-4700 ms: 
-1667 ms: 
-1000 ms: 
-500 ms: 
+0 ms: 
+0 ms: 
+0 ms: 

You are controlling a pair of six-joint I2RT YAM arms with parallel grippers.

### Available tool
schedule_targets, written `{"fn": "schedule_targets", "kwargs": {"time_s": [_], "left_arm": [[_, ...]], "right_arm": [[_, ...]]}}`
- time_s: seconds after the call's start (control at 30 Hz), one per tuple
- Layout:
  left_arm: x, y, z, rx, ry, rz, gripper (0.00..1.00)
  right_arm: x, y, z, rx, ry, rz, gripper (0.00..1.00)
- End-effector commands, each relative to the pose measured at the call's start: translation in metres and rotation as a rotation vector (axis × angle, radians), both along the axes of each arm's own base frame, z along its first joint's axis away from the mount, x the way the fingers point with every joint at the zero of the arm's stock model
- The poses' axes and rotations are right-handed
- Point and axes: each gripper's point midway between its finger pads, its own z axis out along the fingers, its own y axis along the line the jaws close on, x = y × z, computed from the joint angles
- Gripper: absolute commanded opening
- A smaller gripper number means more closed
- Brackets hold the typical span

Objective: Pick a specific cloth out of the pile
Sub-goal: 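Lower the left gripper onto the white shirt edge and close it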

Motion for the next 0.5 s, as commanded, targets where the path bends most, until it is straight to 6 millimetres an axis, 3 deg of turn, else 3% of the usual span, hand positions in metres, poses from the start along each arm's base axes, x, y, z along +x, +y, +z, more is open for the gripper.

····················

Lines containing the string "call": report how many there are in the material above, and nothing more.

2